Imagine that you are sitting in a room tied to a chair. Behind you a puppet play is being performed. The only thing you can see is the shadows of the puppets cast on to the back-wall as dark contours. The play could be about Alexander the Great cutting the Gordian knot, who knows.

Using DNA-based sensors and DNA-based relay systems, Emil L. Kristoffersen has studied the fluorescence enlightened contours of enzymatic reactions, like they were shadows of puppets.

DNA-based sensors are DNA structures that emit signal upon enzymatic reaction and thus allow for real-time investigations of the enzymatic reaction. Such sensors have during Emil L. Kristoffersen’s work been applied to investigate the cancer relevant enzymes such as human Topoisomerase I and human Tyrosyl-DNA phosphodiesterase 1. The DNA-based sensors are useful agents for easy and quick enzyme reaction investigation. As demonstrated in Emil L. Kristoffersen’s PhD thesis, the DNA-based sensors were used in description of novel potential cancer drugs.

DNA-based relay systems are DNA structures that relay an enzymatic reaction in a way that can be specifically detected through downstream amplification techniques. During Emil L. Kristoffersen’s work the drastic reaction of the essential enzyme Topoisomerase II, cutting double-stranded DNA into pieces, has been detected by designing of a Gordian knot-like DNA nanostructure relay system consisting of interlinked DNA nano-circles. Fortunately, Topoisomerase II is – unlike Alexander - also able to reseal the double-stranded cuts, which upon reaction with the designed DNA nanostructure, result in decatenation and release of one intact DNA nano-circle. Emil L. Kristoffersen has worked with designing and developing of the DNA nanostructure as well as the method for detection of the decatenated DNA nano-circles. The method is based on Rolling Circle Amplification of the decatenated DNA nano-circle, thus allowing for down to single reaction sensitivity. Topoisomerase II is the target of multiple cancer drugs and has been suggested to be a potential cancer biomarker for chemo-response. Therefore, detection of Topoisomerase II enzyme activity by the developed method can potentially be used to improve chemotherapeutic treatment in the future.

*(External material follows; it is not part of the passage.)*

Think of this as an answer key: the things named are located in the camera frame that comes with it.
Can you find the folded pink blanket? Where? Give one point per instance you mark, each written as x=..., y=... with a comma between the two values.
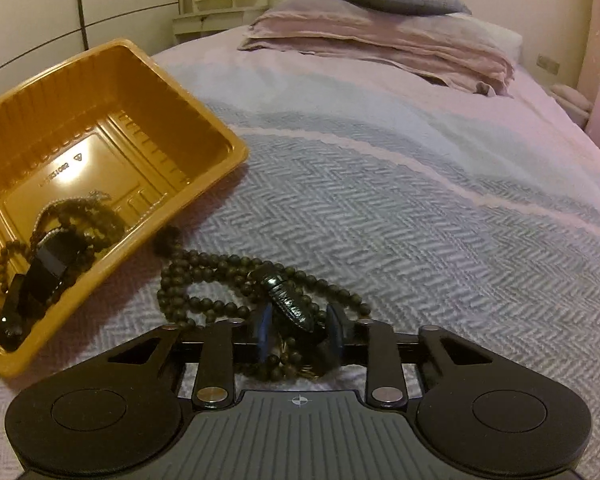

Luckily, Emil L. Kristoffersen was not actually tied to a chair during his work, however, driven by his own enthusiasm the above presented scenario fits the essence of the studies performed during his time as a PhD student.

The PhD degree was completed at the Department of Molecular Biology and Genetics (MBG) and the Interdisciplinary Nanoscience Center (iNANO), Science and Technology, Aarhus University.

This résumé was prepared by the PhD student.

Time: Tuesday, 11 October 2016 at 11.00
Place: Building 1540, room K20, Department of Mathematics, Ny Munkegade 118, Aarhus University, 8000 Aarhus C.
Title of dissertation: A Study of Designed DNA Nanostructures and their use in Enzyme Activity Detection
Contact information: Emil L. Kristoffersen, e-mail: emilkrist@gmail.com, tel.: +45 2927 1306
Members of the assessment committee:
Professor Giovanni Capranico, PhD, Department of Pharmacy & BioTechnology, University of Bologna, Italy
Professor Brage Storstein Andresen, PhD, Department of Biochemistry and Molecular Biology, University of Southern Denmark
Associate professor Knud Erik Larsen (chair), Department of Molecular Biology and Genetics, Aarhus University
Main supervisor:
Associate Professor Birgitta R. Knudsen, Department of Molecular Biology and Genetics, Aarhus University
Co-supervisor:
Assisting Professor Megan Yi-Ping Ho, iNANO, Aarhus University
Language: The PhD dissertation will be defended in English

The defence is public.
The dissertation is available for reading at the Graduate School of Science and Technology/GSST, Ny Munkegade 120, building 1520, rooms 128-134, 8000 Aarhus C.